## TASK REQUIREMENTS
Could you find every line in the entries below that holds the word "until" and copy it?

--- RAW DATA Enclosed Below ---

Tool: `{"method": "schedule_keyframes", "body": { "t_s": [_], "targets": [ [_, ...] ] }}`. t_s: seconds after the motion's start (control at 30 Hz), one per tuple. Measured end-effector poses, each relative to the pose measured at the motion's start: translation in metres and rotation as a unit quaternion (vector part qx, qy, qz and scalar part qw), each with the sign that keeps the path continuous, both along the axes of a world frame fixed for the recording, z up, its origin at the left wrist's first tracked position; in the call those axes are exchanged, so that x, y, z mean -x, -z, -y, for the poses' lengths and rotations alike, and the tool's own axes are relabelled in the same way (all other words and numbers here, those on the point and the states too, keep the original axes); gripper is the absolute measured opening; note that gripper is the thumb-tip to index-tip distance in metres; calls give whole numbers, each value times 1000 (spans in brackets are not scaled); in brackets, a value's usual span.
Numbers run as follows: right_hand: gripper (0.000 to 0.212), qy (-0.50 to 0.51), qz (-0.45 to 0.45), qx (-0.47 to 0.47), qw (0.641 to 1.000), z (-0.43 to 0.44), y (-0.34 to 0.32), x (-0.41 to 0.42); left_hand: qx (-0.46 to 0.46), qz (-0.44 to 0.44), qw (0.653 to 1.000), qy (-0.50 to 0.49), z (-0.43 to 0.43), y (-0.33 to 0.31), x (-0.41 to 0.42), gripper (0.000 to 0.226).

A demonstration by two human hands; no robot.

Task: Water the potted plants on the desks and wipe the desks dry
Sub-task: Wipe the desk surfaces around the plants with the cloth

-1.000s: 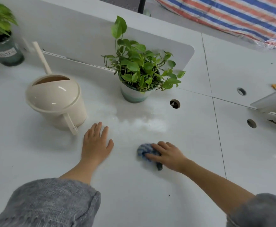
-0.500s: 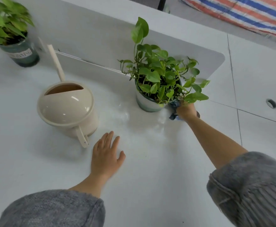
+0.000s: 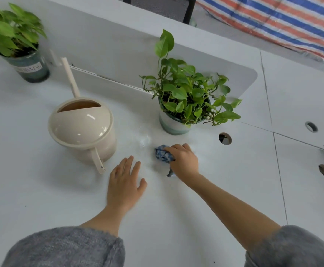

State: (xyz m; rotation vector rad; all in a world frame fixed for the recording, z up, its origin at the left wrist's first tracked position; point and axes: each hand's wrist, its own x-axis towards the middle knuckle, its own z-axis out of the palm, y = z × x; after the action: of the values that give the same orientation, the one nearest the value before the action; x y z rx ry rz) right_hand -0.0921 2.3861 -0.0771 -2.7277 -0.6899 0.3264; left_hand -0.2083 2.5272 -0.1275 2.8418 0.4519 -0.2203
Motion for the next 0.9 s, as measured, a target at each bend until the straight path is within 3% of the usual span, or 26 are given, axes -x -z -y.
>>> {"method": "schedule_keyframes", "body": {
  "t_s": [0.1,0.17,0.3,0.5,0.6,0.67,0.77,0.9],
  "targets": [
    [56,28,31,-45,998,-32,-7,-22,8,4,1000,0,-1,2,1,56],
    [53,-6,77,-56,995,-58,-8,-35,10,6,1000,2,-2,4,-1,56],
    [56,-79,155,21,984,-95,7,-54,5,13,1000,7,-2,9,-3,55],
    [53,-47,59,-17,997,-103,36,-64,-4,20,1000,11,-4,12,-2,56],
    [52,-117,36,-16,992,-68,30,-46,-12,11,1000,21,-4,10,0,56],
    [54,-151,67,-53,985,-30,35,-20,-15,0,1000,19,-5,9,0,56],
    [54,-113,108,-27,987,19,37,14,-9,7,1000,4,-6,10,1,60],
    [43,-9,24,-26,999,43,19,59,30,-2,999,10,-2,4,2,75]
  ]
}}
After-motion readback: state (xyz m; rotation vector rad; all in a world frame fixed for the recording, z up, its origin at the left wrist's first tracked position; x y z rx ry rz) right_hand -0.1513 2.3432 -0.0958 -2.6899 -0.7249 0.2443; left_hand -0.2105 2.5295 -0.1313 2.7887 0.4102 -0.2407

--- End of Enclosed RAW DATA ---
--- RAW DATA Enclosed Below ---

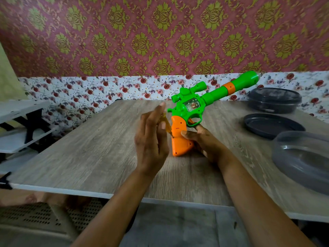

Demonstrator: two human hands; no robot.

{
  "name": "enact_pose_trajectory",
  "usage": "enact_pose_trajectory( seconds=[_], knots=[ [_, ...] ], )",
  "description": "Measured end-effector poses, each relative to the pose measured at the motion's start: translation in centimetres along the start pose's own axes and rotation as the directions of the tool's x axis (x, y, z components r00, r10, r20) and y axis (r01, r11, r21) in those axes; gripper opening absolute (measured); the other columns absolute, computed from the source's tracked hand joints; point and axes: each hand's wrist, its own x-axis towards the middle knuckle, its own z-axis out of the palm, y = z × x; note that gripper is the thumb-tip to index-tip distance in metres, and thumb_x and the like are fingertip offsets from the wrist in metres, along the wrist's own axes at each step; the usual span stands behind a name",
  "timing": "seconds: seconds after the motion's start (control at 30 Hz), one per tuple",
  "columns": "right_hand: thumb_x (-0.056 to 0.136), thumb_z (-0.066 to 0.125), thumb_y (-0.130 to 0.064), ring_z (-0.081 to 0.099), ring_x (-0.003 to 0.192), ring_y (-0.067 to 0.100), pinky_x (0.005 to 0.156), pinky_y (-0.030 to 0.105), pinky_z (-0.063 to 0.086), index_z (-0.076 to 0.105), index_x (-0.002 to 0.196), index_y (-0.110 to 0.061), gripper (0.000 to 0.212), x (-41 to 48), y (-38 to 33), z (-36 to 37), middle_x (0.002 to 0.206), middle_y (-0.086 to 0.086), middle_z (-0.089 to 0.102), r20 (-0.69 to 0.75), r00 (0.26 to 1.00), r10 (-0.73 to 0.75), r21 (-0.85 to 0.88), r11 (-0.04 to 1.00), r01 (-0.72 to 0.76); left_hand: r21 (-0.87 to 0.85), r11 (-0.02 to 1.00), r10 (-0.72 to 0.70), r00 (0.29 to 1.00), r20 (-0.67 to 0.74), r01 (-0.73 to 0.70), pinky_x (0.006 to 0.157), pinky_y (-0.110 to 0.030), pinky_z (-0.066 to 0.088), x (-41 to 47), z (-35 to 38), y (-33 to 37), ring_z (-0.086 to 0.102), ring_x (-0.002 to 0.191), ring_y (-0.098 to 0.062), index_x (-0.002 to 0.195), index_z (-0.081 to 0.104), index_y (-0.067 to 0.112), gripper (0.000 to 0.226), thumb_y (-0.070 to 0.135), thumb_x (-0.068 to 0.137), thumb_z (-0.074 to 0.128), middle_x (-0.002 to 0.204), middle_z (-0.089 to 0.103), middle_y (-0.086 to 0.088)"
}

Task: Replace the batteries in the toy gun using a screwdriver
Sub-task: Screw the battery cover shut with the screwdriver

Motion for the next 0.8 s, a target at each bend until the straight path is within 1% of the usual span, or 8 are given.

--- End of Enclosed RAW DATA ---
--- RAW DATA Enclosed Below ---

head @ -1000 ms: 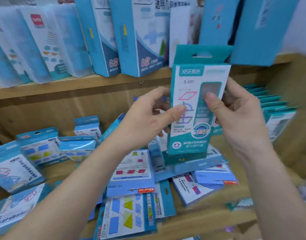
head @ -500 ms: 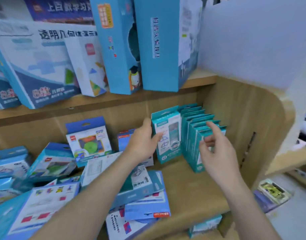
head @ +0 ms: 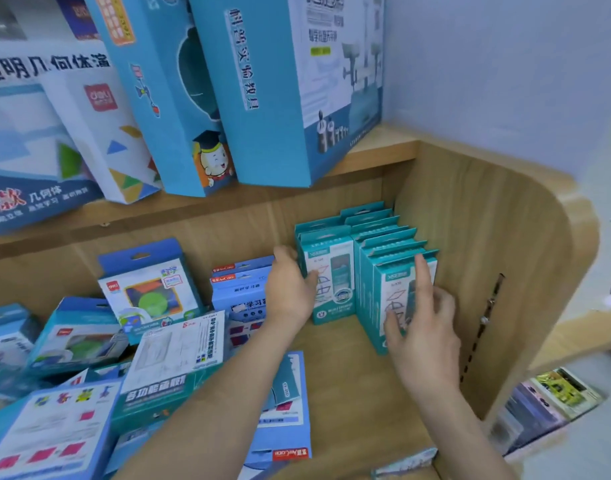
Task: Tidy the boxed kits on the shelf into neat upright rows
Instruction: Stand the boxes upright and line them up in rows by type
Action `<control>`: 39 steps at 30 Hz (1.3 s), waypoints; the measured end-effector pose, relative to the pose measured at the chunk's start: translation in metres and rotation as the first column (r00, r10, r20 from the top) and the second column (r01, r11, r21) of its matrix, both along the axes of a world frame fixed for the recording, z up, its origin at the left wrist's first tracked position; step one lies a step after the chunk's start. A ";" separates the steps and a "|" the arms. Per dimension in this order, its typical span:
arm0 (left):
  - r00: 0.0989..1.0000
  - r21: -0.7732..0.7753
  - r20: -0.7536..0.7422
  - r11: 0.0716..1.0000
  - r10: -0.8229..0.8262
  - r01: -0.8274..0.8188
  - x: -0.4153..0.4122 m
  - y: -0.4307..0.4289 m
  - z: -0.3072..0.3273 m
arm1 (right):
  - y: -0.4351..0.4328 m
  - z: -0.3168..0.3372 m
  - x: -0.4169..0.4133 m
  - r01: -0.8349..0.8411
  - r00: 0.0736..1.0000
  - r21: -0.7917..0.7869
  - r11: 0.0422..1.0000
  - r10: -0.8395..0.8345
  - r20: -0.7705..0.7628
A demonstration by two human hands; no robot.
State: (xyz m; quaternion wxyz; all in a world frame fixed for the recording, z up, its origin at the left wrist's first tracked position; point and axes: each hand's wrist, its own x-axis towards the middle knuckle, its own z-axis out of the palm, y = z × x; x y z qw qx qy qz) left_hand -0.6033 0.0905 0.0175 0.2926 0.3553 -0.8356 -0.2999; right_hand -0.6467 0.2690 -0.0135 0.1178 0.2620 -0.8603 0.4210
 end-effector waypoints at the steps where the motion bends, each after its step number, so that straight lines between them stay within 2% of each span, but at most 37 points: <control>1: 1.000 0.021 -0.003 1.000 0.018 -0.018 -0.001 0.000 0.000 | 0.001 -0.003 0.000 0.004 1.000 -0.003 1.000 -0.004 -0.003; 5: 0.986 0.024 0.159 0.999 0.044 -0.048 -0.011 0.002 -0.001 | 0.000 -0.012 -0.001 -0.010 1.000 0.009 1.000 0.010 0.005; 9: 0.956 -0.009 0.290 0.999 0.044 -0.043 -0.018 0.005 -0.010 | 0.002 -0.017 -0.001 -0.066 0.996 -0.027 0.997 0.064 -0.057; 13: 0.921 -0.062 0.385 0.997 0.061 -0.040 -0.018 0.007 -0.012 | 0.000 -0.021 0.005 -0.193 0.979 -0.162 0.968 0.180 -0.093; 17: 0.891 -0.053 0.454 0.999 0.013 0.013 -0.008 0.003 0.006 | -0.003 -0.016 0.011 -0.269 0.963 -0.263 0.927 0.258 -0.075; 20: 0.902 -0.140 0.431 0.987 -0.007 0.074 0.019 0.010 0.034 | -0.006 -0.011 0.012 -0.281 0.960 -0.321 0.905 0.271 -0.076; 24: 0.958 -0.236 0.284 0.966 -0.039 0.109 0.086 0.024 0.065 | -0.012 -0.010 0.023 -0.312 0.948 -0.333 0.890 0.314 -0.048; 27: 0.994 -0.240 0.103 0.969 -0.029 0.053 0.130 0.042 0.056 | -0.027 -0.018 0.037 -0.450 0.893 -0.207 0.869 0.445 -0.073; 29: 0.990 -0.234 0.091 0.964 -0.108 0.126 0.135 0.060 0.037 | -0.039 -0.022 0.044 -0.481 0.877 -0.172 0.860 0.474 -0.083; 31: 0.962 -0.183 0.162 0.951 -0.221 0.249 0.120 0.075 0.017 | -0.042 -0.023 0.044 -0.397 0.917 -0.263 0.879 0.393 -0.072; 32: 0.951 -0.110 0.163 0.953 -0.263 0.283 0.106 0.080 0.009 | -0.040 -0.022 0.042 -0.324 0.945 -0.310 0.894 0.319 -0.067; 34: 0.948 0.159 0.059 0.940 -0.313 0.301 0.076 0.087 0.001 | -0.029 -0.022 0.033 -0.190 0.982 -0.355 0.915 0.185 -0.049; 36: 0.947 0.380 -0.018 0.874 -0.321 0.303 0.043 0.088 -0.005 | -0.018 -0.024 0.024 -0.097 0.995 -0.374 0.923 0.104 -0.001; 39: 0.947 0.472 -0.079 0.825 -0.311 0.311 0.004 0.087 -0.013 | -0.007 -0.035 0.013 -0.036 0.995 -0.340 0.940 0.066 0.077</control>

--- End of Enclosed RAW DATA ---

## TASK ANSWER
Motion for the next 0.9 s, as measured, a target at each bend until the straight path is within 3% of the usual span, or 26 are given, axes -x -z -y.
Motion for the next 0.8 s, a target at each bend until the straight path is within 1% of the usual span, or 8 are given.

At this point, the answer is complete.